Regardless of that though, its double the amount of shader units in the Radeon HD 4670s RV730 GPU and 25 percent fewer units than there are in the excellent RV770 chip, which featured 160 shader units or 800 stream processors.
Originally Posted by mclean007 Nice review - one correction
Quote:
Regardless of that though, its double the amount of shader units in the Radeon HD 4670s RV730 GPU and 25 percent fewer units than there are in the excellent RV770 chip, which featured 160 shader units or 800 stream processors.
Originally Posted by Tim S It was one thing we wanted to do, but ran out of time because we had to re-run our Far Cry 2 numbers a few times to be doubly sure that they were correct. There are a couple of retail cards in house already that'll be reviewed in traditional fashion and if there's time today, I'll pop down and see how well the reference card overclocks. I'll update in a blog post over the next day or so and add an addendum to the article. :)
Totally understandable! I think we are all dying to see just how well 40nm can be pushed :D
Very impressed with the performance for the price. Would have been interested in seeing how a 1GB card compared at the higher resolutions like 1920x1200, but I can go look at other reviews and piece it together myself. ;) (I only ask this because... well, Oblivion chews up a lot more than 512MB of graphics RAM when using some of the HQ texture mods. :D And yes, I still play Oblivion. The wealth of mods out there make it a whole new game.

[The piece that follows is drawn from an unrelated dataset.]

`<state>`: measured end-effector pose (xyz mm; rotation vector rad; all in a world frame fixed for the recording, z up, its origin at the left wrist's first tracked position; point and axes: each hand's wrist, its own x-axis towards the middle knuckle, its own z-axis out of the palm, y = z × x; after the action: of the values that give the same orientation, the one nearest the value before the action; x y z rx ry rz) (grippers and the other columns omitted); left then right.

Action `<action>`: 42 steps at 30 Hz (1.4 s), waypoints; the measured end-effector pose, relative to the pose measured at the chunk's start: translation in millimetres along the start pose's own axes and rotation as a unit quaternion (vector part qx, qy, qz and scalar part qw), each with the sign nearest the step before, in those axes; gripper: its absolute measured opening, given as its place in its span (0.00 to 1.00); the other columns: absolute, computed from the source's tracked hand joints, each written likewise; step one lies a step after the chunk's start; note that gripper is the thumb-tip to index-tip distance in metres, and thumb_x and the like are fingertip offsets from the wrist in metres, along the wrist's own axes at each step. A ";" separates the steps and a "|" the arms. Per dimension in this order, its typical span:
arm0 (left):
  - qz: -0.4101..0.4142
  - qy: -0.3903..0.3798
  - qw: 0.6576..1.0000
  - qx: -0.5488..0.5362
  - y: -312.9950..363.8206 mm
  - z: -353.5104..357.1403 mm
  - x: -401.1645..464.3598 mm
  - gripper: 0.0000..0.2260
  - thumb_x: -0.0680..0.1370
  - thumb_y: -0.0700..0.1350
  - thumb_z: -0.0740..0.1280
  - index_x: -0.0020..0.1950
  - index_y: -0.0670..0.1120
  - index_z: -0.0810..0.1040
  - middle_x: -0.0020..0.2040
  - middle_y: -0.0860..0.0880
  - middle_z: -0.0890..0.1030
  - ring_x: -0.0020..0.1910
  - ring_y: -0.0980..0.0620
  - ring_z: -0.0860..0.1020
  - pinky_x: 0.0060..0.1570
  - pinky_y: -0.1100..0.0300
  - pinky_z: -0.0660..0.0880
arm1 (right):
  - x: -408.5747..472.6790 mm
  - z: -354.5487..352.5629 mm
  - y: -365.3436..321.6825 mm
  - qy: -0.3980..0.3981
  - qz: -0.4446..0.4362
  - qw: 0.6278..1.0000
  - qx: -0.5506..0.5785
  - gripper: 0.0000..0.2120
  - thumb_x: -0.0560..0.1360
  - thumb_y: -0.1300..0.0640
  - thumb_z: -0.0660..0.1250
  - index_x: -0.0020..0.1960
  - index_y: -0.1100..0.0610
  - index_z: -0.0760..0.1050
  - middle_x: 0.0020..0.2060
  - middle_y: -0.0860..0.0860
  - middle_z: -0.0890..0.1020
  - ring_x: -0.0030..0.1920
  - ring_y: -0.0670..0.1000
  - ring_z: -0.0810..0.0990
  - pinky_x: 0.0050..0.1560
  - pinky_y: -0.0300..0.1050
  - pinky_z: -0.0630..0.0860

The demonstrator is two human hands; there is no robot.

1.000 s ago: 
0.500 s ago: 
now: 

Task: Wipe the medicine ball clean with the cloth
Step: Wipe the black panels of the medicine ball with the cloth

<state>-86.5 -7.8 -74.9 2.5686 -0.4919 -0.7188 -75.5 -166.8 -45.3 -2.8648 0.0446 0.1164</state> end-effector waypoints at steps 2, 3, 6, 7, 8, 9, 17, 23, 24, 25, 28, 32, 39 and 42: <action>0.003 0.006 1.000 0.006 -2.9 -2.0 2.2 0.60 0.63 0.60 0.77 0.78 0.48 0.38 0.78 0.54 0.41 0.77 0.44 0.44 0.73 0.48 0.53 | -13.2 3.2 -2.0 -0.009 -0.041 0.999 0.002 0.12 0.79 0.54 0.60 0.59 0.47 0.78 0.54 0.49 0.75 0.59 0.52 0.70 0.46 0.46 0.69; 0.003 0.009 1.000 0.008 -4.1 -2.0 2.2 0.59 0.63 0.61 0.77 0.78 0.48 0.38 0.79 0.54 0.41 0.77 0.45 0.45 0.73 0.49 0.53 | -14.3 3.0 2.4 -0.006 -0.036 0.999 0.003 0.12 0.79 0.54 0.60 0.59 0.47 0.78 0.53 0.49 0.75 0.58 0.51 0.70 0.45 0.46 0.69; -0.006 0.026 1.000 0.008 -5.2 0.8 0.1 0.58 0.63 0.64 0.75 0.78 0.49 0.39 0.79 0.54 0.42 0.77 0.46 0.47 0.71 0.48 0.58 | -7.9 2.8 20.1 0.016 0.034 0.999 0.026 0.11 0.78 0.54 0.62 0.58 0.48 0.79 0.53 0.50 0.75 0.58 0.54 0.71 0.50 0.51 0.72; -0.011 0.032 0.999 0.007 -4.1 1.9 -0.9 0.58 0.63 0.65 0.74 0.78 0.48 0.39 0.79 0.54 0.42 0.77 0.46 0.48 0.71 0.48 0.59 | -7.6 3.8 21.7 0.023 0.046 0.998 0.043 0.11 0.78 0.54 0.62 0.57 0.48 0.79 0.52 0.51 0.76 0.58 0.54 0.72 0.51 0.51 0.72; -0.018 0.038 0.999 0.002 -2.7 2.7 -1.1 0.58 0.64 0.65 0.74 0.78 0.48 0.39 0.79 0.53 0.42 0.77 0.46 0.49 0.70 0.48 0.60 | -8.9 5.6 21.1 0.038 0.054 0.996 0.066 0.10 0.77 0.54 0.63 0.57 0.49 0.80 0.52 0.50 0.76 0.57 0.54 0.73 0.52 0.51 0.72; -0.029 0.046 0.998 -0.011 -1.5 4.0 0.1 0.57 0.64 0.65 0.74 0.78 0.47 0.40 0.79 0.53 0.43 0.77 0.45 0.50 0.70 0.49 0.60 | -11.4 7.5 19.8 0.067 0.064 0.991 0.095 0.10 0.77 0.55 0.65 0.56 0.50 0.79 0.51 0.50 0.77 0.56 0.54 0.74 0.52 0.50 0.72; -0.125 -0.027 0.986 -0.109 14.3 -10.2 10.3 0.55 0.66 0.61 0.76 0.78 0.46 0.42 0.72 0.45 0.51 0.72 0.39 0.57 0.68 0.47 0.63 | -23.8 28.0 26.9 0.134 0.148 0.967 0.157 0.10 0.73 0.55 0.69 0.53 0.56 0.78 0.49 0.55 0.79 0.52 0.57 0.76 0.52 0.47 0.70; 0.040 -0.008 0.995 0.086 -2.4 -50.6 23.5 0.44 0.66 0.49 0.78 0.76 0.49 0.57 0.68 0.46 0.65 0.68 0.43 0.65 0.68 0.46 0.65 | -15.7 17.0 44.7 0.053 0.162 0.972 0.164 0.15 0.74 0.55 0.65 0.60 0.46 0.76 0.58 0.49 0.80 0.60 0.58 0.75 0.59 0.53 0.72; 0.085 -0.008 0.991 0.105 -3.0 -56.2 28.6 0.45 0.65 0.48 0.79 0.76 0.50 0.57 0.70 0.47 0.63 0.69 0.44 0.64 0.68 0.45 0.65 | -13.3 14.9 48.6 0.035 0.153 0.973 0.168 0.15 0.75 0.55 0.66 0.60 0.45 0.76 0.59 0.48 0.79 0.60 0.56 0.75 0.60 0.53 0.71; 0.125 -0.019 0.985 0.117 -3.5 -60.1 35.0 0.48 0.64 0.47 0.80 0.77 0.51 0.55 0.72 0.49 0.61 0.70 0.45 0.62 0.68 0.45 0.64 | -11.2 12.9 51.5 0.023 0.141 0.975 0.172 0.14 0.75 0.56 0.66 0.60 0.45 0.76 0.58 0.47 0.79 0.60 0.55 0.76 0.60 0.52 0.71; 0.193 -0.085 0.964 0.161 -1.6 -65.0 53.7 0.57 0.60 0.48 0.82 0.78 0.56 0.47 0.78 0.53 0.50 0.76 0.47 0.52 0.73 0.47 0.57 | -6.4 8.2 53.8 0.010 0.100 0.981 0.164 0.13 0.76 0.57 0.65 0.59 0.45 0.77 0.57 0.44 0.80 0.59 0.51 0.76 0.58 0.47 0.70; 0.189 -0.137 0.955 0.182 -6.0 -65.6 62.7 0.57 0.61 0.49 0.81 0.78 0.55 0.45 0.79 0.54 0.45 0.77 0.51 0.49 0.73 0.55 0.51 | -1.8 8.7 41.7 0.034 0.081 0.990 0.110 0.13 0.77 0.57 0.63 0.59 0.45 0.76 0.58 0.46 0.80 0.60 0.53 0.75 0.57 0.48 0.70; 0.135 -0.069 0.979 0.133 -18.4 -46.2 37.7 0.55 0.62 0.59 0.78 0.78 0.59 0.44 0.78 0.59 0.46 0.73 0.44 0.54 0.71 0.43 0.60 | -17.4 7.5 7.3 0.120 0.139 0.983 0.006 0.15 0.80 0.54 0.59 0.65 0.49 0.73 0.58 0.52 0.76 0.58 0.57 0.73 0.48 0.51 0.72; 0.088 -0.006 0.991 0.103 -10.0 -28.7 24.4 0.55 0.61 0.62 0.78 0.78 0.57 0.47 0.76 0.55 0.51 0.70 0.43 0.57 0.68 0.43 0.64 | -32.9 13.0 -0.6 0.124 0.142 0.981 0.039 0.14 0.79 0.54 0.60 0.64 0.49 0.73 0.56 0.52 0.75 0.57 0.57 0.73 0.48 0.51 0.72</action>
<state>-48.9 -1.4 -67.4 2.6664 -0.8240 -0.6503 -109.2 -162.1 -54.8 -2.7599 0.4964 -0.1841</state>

AMD/ATi have pulled some fantastic technical achievements with RV770.
Maybe there will be a slightly underclocked single slot cooler model that doesn't require the 6-pin PCI-E for HTPCs? If it draws 80w max, that isn't much power draw to cut off...
Originally Posted by Bindibadgi Muahahha someone got a cheap ODM deal :D
Either that, or there's a special "reviewer's edition". The reason I asked in the first place was because I read about it over at ExPreview.com.
As of right now it seems impossible to get a HD4770 with the "reference" cooler. None of the manufacturers I've checked (and I checked a few more since last) have any HD4770 resembling the one tested at bit-tech and elsewhere. I'm not really liking this, to be honest...
Originally Posted by Paradigm Shifter Maybe there will be a slightly underclocked single slot cooler model that doesn't require the 6-pin PCI-E for HTPCs? If it draws 80w max, that isn't much power draw to cut off...
XBitLabs claim it doesn't get near 80W at any given time. Seems like ATi put the connector there just to be on the safe side.
Originally Posted by azrael- Either that, or there's a special "reviewer's edition". The reason I asked in the first place was because I read about it over at ExPreview.com.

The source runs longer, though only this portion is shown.